A chanceler alemã, Angela Merkel, e o primeiro-ministro israelita, Benjamin Netanyahu, concordaram em discordar em relação à questão dos colonatos.
A relação especial entre a Alemanha e Israel azedou com a abstenção de Berlim na votação na Assembleia Geral da ONU que deu o estatuto de Estado observador à Palestina. A Alemanha justificou a decisão dizendo que não tinha conseguido obter garantias do Governo israelita em relação ao congelamento da construção nos colonatos.

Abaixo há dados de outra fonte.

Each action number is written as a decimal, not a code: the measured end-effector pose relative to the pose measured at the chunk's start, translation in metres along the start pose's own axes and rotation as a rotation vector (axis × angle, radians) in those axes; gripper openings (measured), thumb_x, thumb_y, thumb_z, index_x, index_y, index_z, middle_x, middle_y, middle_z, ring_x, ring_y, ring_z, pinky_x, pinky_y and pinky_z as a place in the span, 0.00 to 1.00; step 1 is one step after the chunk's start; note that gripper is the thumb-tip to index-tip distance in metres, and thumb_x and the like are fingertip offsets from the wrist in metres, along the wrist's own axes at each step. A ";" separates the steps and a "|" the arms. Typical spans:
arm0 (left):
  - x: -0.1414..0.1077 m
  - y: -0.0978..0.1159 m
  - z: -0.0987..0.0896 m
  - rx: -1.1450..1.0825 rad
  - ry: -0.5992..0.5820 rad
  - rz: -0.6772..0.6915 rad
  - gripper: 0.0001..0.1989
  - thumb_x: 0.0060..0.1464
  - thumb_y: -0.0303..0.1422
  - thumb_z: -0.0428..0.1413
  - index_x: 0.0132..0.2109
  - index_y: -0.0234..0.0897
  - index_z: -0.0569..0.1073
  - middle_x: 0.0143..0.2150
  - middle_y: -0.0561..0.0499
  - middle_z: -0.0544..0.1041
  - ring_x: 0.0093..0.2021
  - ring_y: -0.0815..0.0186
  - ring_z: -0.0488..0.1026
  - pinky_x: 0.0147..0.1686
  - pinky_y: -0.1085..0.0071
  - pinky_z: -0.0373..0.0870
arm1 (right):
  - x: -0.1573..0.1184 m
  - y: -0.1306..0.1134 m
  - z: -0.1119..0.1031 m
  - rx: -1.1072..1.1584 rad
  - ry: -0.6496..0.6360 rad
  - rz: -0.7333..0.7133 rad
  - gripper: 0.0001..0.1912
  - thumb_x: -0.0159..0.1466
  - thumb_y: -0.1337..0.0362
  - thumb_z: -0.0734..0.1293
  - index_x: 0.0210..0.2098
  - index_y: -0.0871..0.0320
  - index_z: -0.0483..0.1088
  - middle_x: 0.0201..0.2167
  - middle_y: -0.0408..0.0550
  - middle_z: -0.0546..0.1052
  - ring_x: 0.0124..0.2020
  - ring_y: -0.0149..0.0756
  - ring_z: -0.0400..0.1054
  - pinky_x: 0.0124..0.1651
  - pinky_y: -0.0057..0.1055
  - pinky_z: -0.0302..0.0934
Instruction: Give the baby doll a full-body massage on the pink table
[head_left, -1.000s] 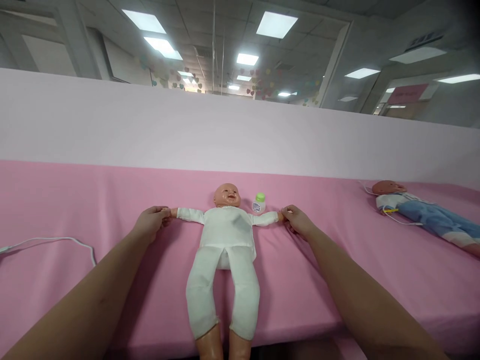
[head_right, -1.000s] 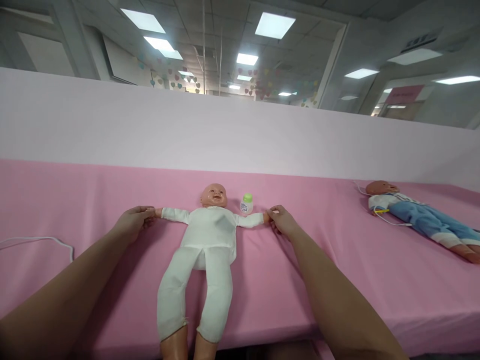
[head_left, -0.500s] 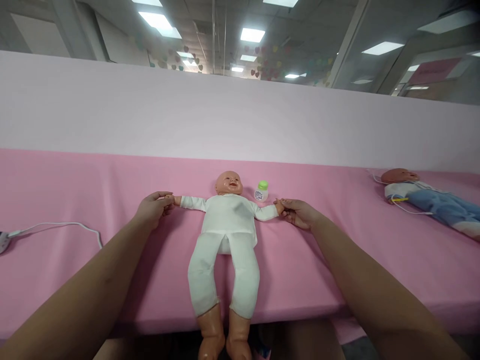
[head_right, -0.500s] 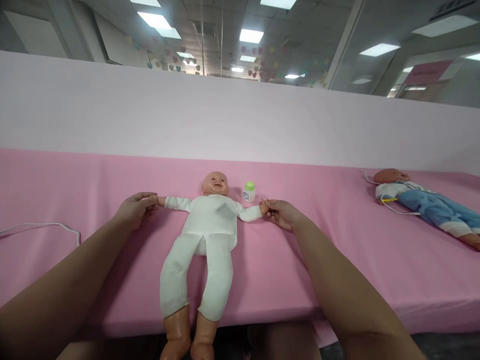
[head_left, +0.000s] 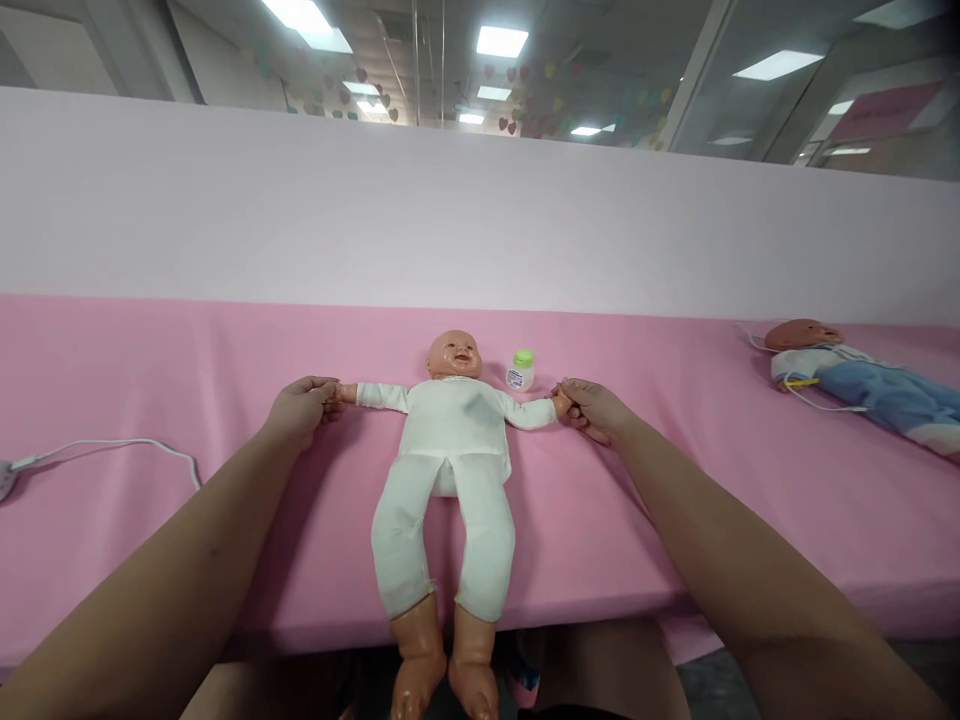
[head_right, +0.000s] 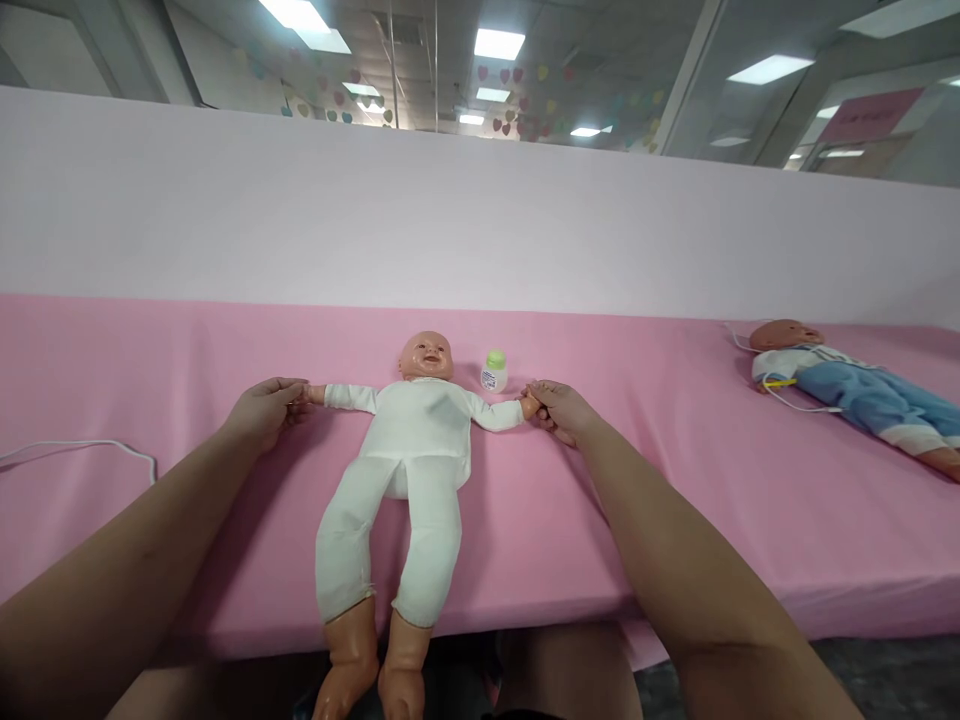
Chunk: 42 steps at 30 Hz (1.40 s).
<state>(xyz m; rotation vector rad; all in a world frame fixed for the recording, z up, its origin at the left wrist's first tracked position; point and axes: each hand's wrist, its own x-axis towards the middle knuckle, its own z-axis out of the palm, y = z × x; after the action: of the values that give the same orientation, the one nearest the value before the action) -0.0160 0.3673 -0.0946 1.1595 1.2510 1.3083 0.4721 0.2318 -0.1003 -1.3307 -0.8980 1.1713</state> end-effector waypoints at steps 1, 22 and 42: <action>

O clima piorou ainda mais com o anúncio de Israel de que se prepara para recomeçar a construir num sector especialmente sensível conhecido como E1 (que na prática dividira o Norte e o Sul da Cisjordânia cortando ainda o território de Jerusalém Oriental, que os palestinianos querem para futura capital). Este anúncio levou a que Londres e Paris chamassem os representantes diplomáticos de Israel para lhes comunicar o seu desagrado com a decisão da construção de mais 3000 casas nos colonatos em território ocupado.
Foi neste contexto que Merkel e Netanyahu se encontraram, numa visita de dois dias a Berlim do primeiro-ministro israelita, reunindo-se durante três horas e meia, mais duas do que o previsto. Na conferência de imprensa conjunta, Merkel concluiu o tópico “colonatos”, dizendo: “concordámos discordar”. “Na Alemanha acreditamos que se deve continuar o trabalho para uma solução de dois estados, temos de tentar chegar a negociações e evitar acções unilaterais.”
“Desta conversa ficou claro que a chanceler Merkel é uma verdadeira amiga de Israel, cujo compromisso para com a segurança de Israel é genuíno e incondicional”, disse pelo seu lado Netanyahu. “Foi uma conversa aberta”, concluiu. Netanyahu tinha falado, em entrevista do diário Die Welt, do seu “desapontamento” pela abstenção alemã. “Penso que as pessoas percebem que há uma relação especial entre a Alemanha e Israel”, comentou.
Peres diz que Abbas "é parceiro sério"
Enquanto isso, em Israel, o Presidente israelita (e Prémio Nobel da Paz) Shimon Peres veio defender o líder da Autoridade Palestiniana, Mahmoud Abbas, e a sua decisão de levar a questão palestiniana à ONU, dizendo que ele é “um parceiro sério” para a paz. Peres toma assim um aposição oposta à de Netanyahu, que tem criticado Abbas apresentando-o como alguém que não quer a paz (classificando por exemplo o seu discurso na ONU como "venenoso"). Na conferência com Merkel, Netanyahu disse apenas “esperar que [Abbas] abandone o unilateralismo”.
Peres não deixou de criticar o timing do líder palestiniano. “Mas ele sentiu-se abandonado por nós, pela América, pela Europa e pelo resto do mundo e queria fazer algo”, justificou. “Creio que continua a ser um parceiro sério”, concluiu o Presidente israelita, que, nota a AFP, aos 89 anos é um dos últimos pais fundadores de Israel.
Do lado palestiniano, o rei da Jordânia fez uma rara visita à Cisjordânia para mostrar o seu apoio aos palestinianos. O Rei Abdullah, aliado dos EUA e que tem um dos dois únicos tratados de paz da região com Israel (o outro país é o Egipto) não fez comentários após a sua chegada, de helicóptero, a Ramallah.